Triage for why main kubelet processes are not running: runKubeletInProcess() cmd.Run() Run() run() RunKubelet() startKubelet() go func (kl *Kubelet) Run <-- we know we get this far indicated by Run() starts a bunch of goroutines that constitute the kubelet We know we get as far as (kl *Kubelet) Run() because we see server.go:818] Started kubelet in the logs. We also know that we call CreateAndInitKubelet from RunKubelet() because we see the Starting event (BirthCry) from the node. k.StartGarbageCollection() is called from the end of that function which explains why we see GC happening but nothing else. However (kl *Kubelet) Run doesn't have any error paths where it could bail out and we see no activity from any of the goroutines it would have started.
I attempted a bit of bisecting by rolling back 3.9 image versions in the order below. The first version I got to that worked was actually a kube 1.8 based build. So I went to 0.15.0 which worked and reported v1.9.0-beta1. I then worked my way back up looking to see it fail again. The odd thing is that when i got back to 0.20.0 it worked too whereas on the way down it had failed! Then I moved back to v3.9.1 and it too worked! # BAD #IMAGE_VERSION=v3.9.1 #IMAGE_VERSION=v3.9.0-0.45.0 #IMAGE_VERSION=v3.9.0-0.39.0 #IMAGE_VERSION=v3.9.0-0.30.0 #IMAGE_VERSION=v3.9.0-0.20.0 # Good but actually kube-1.8 #IMAGE_VERSION=v3.9.0-0.9.0 # Good but v1.9.0-beta1 #IMAGE_VERSION=v3.9.0-0.15.0 # First v1.9.1+a0ce1bc657 #IMAGE_VERSION=v3.9.0-0.17.0 #IMAGE_VERSION=v3.9.0-0.18.0 #IMAGE_VERSION=v3.9.0-0.19.0 Tomorrow lets try to upgrade the control plane again and hopefully the second master will exhibit the same problems and we can dig back into it as a clean host.
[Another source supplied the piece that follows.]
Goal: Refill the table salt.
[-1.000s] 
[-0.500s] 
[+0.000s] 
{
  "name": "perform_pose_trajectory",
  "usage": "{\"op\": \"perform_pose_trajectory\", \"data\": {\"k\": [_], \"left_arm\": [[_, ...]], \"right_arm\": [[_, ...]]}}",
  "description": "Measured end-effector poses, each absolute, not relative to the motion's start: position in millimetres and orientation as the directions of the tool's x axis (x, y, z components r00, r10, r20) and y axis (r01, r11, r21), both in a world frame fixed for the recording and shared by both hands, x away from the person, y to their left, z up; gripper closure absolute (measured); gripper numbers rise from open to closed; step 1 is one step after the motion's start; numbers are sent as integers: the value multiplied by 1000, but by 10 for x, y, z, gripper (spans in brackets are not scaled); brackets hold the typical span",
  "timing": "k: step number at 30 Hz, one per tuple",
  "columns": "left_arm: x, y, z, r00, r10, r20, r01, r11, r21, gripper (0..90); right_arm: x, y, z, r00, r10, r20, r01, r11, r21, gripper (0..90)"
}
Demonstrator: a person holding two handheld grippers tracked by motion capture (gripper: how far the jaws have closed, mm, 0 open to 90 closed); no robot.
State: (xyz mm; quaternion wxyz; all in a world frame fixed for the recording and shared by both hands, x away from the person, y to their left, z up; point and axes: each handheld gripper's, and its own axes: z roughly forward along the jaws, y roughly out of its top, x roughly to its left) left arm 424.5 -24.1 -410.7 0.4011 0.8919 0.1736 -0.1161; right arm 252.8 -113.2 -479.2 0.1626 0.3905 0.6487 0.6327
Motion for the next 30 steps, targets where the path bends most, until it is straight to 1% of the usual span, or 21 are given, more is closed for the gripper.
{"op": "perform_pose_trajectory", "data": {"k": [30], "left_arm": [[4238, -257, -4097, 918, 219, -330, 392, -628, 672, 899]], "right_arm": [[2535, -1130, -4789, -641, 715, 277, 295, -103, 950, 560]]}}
Created attachment 1403171 [details] incomplete-kubelet.log logs from the incomplete start up by the kubelet
*** Bug 1548352 has been marked as a duplicate of this bug. ***
Debug update: Issue with cgroups apply: https://github.com/kubernetes/kubernetes/blob/release-1.9/pkg/kubelet/cm/cgroup_manager_linux.go#L478 Inside libcontainer, here: https://github.com/openshift/origin/blob/master/vendor/github.com/opencontainers/runc/libcontainer/cgroups/systemd/apply_systemd.go#L299 The operation never completes and the status channel is what the whole thing hangs on to. Nothing in the kubelet moves forward because of this. A node reboot somehow fixes this.
Could be cause by a recent pick of mine: https://github.com/openshift/origin/pull/18106 Still trying to figure out exactly how this happens i.e. what is different about the containerized env
Seems that we are not receiving getting a dbus signal that the StartTransientUnit was successful. Not sure how dbus works from within the containerized env or how we might fix this. Vikas, can you urgently look at this and see if there might be a way to work around this without reverting and reintroducing the other issue?
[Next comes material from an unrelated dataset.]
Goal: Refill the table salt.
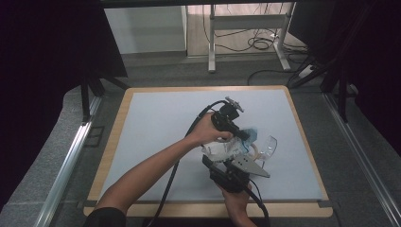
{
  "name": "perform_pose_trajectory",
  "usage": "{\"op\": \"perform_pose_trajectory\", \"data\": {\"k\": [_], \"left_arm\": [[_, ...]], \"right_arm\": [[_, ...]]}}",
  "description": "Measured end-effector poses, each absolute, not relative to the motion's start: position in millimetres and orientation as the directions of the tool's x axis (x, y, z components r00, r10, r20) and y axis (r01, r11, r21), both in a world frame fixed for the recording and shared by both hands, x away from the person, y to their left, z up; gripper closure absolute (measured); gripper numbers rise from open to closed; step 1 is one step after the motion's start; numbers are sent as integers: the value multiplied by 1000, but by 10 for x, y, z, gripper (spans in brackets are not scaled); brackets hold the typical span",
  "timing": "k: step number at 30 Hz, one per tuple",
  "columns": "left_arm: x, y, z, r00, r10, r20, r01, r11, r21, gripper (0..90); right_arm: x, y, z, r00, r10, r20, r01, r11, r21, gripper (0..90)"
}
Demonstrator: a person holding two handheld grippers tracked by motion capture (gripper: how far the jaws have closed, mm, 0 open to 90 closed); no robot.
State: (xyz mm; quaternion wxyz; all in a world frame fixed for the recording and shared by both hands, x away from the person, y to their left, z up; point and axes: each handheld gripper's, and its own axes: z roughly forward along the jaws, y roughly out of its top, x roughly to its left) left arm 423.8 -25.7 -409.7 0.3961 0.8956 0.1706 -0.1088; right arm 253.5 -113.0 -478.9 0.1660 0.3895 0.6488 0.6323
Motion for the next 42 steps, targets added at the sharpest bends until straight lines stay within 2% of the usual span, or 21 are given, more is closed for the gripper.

opened this at runc as a stop gap: https://github.com/opencontainers/runc/pull/1754 Debugging further to find the cause that why dbus does not sent signal.
I picked to Origin master and 3.9 https://github.com/openshift/origin/pull/18876 https://github.com/openshift/origin/pull/18877 On hold pending upstream approval
PRs have approval. Should be in the queue soon.
3.9 is merged, master is in the submit queue.
Version: openshift-ansible-3.9.7-1.git.0.60d5c90.el7.noarch Steps: 1. container install ocp v3.7 on rhel hosts 2. run upgrade Upgrade succeed.